**TASK DETAILS**
Set out the records below again exactly; skip the images.

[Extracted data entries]
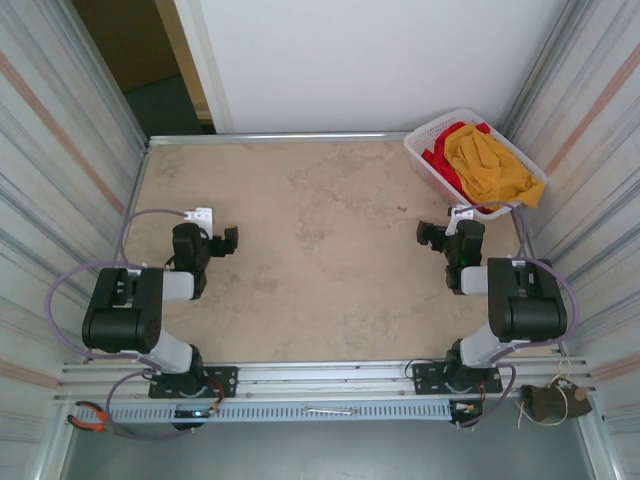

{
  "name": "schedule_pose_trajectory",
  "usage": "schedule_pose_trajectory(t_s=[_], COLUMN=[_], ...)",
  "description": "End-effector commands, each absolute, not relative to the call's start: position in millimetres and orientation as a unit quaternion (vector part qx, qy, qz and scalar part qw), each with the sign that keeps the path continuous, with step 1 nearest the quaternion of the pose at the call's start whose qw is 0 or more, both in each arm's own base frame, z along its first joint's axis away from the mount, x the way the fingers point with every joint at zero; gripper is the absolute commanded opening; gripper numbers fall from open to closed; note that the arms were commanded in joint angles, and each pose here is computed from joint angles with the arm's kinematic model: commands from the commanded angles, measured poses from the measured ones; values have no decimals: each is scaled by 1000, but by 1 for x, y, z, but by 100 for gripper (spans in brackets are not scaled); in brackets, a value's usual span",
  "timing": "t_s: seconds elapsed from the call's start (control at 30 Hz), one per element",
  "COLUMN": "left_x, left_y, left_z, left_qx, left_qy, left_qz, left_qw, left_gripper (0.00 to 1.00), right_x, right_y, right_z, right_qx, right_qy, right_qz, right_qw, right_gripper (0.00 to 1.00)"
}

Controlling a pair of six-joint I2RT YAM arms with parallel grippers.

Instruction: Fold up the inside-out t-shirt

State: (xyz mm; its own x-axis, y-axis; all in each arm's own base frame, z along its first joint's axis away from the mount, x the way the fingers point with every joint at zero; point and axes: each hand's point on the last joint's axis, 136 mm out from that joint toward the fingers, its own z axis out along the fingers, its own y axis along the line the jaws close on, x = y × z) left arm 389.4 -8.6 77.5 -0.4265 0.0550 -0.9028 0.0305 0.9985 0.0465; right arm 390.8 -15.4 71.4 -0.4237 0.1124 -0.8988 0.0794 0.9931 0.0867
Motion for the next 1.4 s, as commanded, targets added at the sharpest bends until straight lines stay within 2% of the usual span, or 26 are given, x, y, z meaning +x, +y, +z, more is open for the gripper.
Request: schedule_pose_trajectory(t_s=[0.0, 1.2, 1.27, 1.37], left_x=[395, 396, 399, 398], left_y=[-7, -12, -13, -17], left_z=[92, 91, 101, 122], left_qx=[29, 41, 44, 45], left_qy=[831, 832, 827, 846], left_qz=[21, 10, 24, 59], left_qw=[556, 553, 561, 528], left_gripper=[99, 99, 99, 99], right_x=[394, 395, 396, 390], right_y=[-16, -17, -21, -35], right_z=[81, 81, 87, 117], right_qx=[52, 55, 62, 108], right_qy=[837, 838, 832, 848], right_qz=[13, 20, 14, -11], right_qw=[545, 543, 551, 518], right_gripper=[99, 99, 99, 99])
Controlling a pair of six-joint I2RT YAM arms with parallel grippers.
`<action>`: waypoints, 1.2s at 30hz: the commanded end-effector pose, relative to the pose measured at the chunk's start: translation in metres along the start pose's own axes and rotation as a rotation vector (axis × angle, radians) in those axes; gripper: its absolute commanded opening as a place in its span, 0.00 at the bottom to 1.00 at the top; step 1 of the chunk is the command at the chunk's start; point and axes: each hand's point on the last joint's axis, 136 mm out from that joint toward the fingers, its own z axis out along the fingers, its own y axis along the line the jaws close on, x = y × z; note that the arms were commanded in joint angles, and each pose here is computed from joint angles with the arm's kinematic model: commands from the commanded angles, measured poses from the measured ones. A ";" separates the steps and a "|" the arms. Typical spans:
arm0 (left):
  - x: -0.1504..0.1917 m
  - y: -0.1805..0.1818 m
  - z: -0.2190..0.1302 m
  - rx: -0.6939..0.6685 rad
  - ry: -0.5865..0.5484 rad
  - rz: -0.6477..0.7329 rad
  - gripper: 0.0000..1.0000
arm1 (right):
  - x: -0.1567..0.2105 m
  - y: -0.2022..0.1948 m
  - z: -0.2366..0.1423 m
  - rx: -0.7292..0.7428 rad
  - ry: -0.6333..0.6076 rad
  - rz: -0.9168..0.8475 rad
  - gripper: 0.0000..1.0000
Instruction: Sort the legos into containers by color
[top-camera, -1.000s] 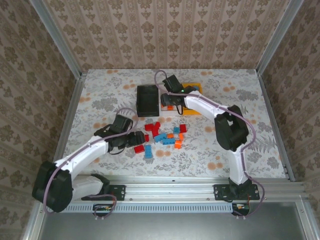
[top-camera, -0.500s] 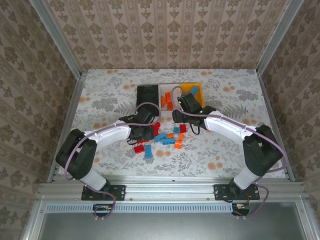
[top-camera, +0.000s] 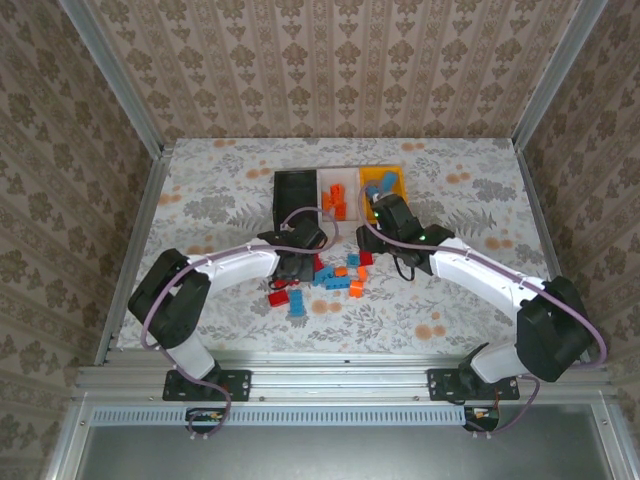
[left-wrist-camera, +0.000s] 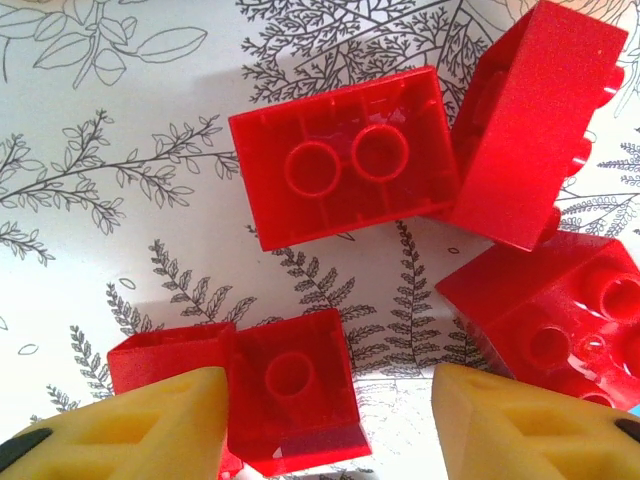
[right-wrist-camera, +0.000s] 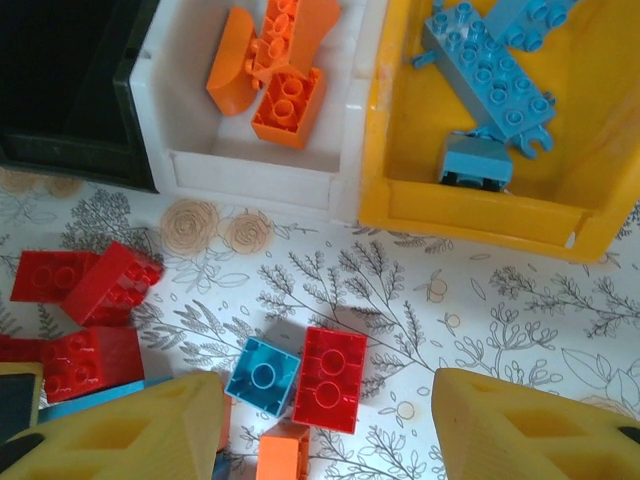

**FINISHED TASK**
{
  "name": "schedule_pose_trajectory",
  "usage": "schedule_pose_trajectory(t_s=[_], COLUMN=[_], ...)",
  "description": "End-effector commands, each absolute, not relative to the call's start: position in millimetres and orientation as a unit quaternion (vector part qx, qy, qz and scalar part qw), each with the sign that keeps the path continuous, with step 1 nearest the quaternion of the pose at the call's start whose qw is 0 or more, both in each arm's own base frame, z along its first joint's axis away from the mount, x the way the fingers point with every joint at zero; gripper is the absolute commanded opening; gripper numbers fall from open to closed; note that the arms were commanded in joint angles, and each pose here is computed from joint angles with the arm's kinematic model: commands from the commanded angles, measured poses from the measured ones; values have no decimals: each is scaled by 1000, but by 1 for x, y, z, but by 100 for gripper (spans in brackets are not scaled); in brackets, a value's usual span",
  "timing": "t_s: seconds elapsed from the call's start (control at 30 Hz), one per element",
  "COLUMN": "left_x, left_y, left_z, left_qx, left_qy, left_qz, left_qw, left_gripper (0.00 to 1.00), right_x, right_y, right_z, right_qx, right_qy, right_qz, right_qw, right_gripper (0.00 to 1.00)"
}

Controlling a pair of six-joint I2RT YAM arms with parallel grippers.

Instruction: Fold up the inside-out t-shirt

State: (xyz mm; its own x-axis, y-axis; all in each arm's own base frame, z along its first joint's axis away from the mount, x the way the fingers point with every joint at zero; point and axes: each hand's point on the last joint's axis, 136 mm out from that joint toward the fingers, its own z axis out along the fingers, its own y axis along the line the jaws close on, x = y × z) left arm 389.4 -8.6 77.5 -0.4265 0.0550 -0.9028 0.0305 0.9985 0.0465; right arm 390.8 -15.4 71.4 -0.4237 0.1124 -0.8988 0.0794 0.9931 0.0867
Motion for the next 1.4 s, as commanded, targets added at the sharpest bends until straight lines stay within 2% of the usual span, or 26 are given, x, y, z meaning +x, +y, +z, more is open for the gripper.
Request: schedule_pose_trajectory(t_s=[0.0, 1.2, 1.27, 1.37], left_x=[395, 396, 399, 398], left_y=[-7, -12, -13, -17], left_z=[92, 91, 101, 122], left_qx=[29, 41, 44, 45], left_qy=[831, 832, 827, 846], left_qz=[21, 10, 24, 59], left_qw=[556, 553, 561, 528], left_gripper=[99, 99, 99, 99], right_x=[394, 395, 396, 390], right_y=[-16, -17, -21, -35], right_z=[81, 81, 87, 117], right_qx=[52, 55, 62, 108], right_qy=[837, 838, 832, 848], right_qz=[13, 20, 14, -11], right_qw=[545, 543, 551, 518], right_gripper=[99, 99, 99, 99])
Controlling a pair of six-joint I2RT YAM arms with parallel grippers.
`<action>`: waypoints, 1.2s at 30hz: the commanded end-effector pose, relative to the pose measured at the chunk's start: translation in metres along the start pose's own axes and rotation as a rotation vector (axis × angle, radians) in those axes; gripper: its absolute commanded opening as a place in its span, 0.00 at the bottom to 1.00 at the top; step 1 of the chunk is the command at the chunk's start; point and axes: each hand's point on the last joint's axis, 136 mm out from that joint toward the fingers, its own z axis out along the fingers, its own y axis along the line the jaws close on, x = y × z; note that the arms were commanded in joint angles, and each pose here is computed from joint angles with the arm's kinematic model: commands from the commanded angles, measured poses from the measured ones. A ";" separates the steps and a "|" the arms. Typical spans:
arm0 (left):
  - x: -0.1504..0.1917 m
  - y: -0.1805..0.1818 m
  - z: -0.2190..0.1302 m
  - rx: -0.6939..0.6685 rad
  - ry: -0.5865..0.5484 rad
  - rz: -0.6477..0.7329 rad
  - gripper: 0.0000..1.0000
arm1 (right):
  - x: -0.1567..0.2105 m
  - y: -0.2022..0.1948 m
  - z: -0.2366..0.1423 m
  - rx: -0.7292..0.7428 rad
  - ry: -0.6333..0.6076 rad
  - rz: -0.9168..0.8475 rad
  - gripper: 0.0000..1.0000
Instruction: Sort the legos into containers by color
[top-camera, -1.000s] 
[top-camera, -0.500s] 
[top-camera, +0.000s] 
[left-wrist-camera, +0.000s] 
[right-wrist-camera, +0.000s] 

This answer requires nothing further.